As the world passes through what is arguably the greatest period of instability since the fall of the Berlin Wall and the collapse of the Soviet Union, Republican presidential contenders are providing Americans with a clearer idea of how they believe America should navigate these rough seas.

You can bet that our allies, as well as our adversaries, were watching last night’s CNN/Heritage Foundation/American Enterprise Institute foreign policy debate.

At the top of the list of the most unpopular states among Republican Presidential contenders are Iran and its satellite Syria.  Newt Gingrich called for regime change in Iran while Governor Perry advocated for a no-fly zone over Syria.  Perry spent the most time explaining, accurately, the link between the Syrian regime and the mullahs in Tehran.

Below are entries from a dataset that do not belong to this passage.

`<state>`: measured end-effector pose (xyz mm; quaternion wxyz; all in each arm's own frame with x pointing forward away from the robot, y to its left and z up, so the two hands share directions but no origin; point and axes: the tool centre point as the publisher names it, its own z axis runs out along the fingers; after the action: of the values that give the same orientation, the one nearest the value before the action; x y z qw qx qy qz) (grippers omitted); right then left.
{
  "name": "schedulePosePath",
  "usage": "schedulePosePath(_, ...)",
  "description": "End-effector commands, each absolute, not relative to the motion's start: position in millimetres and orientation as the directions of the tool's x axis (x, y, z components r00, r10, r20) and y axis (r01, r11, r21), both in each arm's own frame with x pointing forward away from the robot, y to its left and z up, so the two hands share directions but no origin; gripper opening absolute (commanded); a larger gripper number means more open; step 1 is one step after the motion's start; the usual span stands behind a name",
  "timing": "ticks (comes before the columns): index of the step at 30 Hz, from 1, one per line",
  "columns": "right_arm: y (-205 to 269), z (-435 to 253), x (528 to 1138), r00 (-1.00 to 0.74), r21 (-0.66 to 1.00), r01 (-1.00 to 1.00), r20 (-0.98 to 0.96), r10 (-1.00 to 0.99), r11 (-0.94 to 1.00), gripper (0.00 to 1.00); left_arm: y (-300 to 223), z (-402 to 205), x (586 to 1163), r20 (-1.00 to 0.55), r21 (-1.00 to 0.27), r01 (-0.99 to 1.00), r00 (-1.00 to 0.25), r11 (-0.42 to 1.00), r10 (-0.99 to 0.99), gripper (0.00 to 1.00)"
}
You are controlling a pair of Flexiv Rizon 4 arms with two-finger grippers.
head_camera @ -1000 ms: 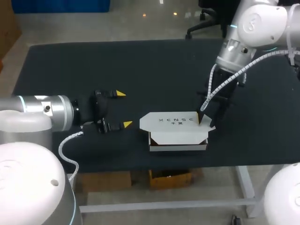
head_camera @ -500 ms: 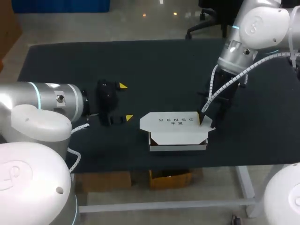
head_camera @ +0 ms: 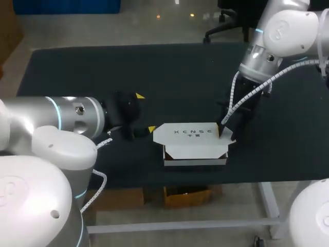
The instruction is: Assemble the packaging by folding the flat box into shape, placing the metal phone stand inside, and closing the box properly
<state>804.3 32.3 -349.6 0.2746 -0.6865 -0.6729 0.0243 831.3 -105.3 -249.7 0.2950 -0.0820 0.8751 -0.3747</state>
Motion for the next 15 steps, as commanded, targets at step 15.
schedulePosePath(15,31.0,-357.5,800.0,0.104,-0.319,0.948,0.359,0.928,0.018,0.47,-124.0,-238.0,848.2,-0.014,-0.44,-0.58,-0.759,0.686,-0.651,1.0)
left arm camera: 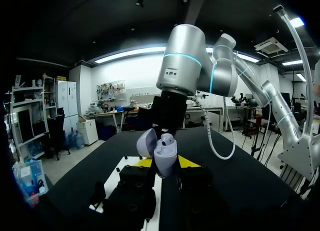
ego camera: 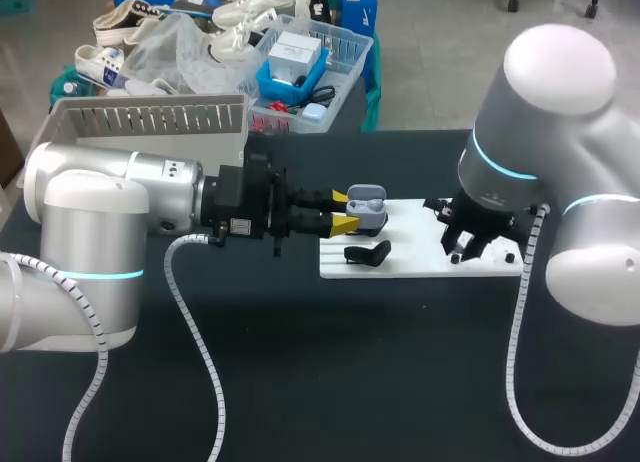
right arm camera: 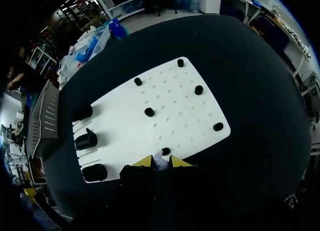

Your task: Pick up each earbud case from the left stands, insert the matching earbuds, close the lid, and place the case in the box.

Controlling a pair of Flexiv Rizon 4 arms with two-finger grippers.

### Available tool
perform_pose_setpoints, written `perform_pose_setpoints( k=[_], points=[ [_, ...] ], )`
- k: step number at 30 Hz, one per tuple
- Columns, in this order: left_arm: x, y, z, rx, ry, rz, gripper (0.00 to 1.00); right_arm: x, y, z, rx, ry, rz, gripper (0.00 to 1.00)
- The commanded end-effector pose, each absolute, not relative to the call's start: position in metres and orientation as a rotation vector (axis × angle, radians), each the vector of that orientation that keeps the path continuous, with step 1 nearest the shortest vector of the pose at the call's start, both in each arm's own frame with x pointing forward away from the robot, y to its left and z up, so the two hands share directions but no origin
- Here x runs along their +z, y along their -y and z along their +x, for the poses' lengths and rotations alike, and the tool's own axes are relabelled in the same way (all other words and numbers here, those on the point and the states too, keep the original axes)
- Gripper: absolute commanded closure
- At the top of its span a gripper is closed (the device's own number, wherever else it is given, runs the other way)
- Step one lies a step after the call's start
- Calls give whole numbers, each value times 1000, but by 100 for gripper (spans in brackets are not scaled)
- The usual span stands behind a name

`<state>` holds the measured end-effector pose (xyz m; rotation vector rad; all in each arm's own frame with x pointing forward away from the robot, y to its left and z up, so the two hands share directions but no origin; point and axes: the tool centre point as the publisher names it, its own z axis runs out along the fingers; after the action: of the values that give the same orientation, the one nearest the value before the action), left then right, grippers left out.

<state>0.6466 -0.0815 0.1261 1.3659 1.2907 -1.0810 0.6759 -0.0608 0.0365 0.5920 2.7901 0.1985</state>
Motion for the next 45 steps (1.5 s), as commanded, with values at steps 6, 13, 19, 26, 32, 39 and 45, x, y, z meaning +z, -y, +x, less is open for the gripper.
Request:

There was little love shown for Pakistan’s government as well.  Michelle Bachmann correctly pointed out, although somewhat awkwardly, that Pakistan is “too nuclear to fail.”  Governor Perry took a particularly hard line on foreign aid to Pakistan, given the country’s pattern of not fully cooperating with the war on the Taliban.

Governor Romney argued for a gradual draw down of US forces in Afghanistan, clashing with Governor Huntsman, who argued for a “declare victory and let’s get out of there” strategy that is fairly consistent with Ron Paul’s view.

No one likes the job the TSA is doing.  Rick Santorum advocated for profiling people based on religion (an idea which thankfully no one else supported).  Governor Romney articulated the better approach to profiling: identifying the lowest risk travelers and speeding them though the process.   The Department of Homeland Security already offers such a program for international travelers called Global Entry.

So what would a post-Obama foreign policy look like?

  • Most of the Republican presidential candidates argue for a tougher approach toward Iran, and stronger support for Israel.
  • While there is no admiration for the Pakistani government, there is begrudging acceptance that the United States needs to deal with Islamabad in order to preserve our progress in Afghanistan and to prevent Pakistan’s nuclear weapons from falling into the hands of terrorists if the country were to collapse.
  • No one wants to put the US on the hook for any bailout of Europe in the midst of its Euro crisis.
  • Direct foreign assistance to other countries in general remains unpopular, although specific programs such as the Millennium Challenge Corporation and our initiative to combat AIDS in Africa have support.
  • Every Republican Presidential candidate articulated support for immigration while advocating for greater security at the border.  Differences clearly exist in how to deal with those who are in the country illegally.
  • There is no interest in having the United States rely more heavily on international institutions such as the United Nations for anything.

Ron Paul, of course, continues to provide the exception to many of these principles, arguing rather dogmatically for strict isolationism.

In sum, Republicans are showing voters here and leaders abroad they are prepared to face the challenges of today’s world and provide an alternative to President Obama in both style and substance.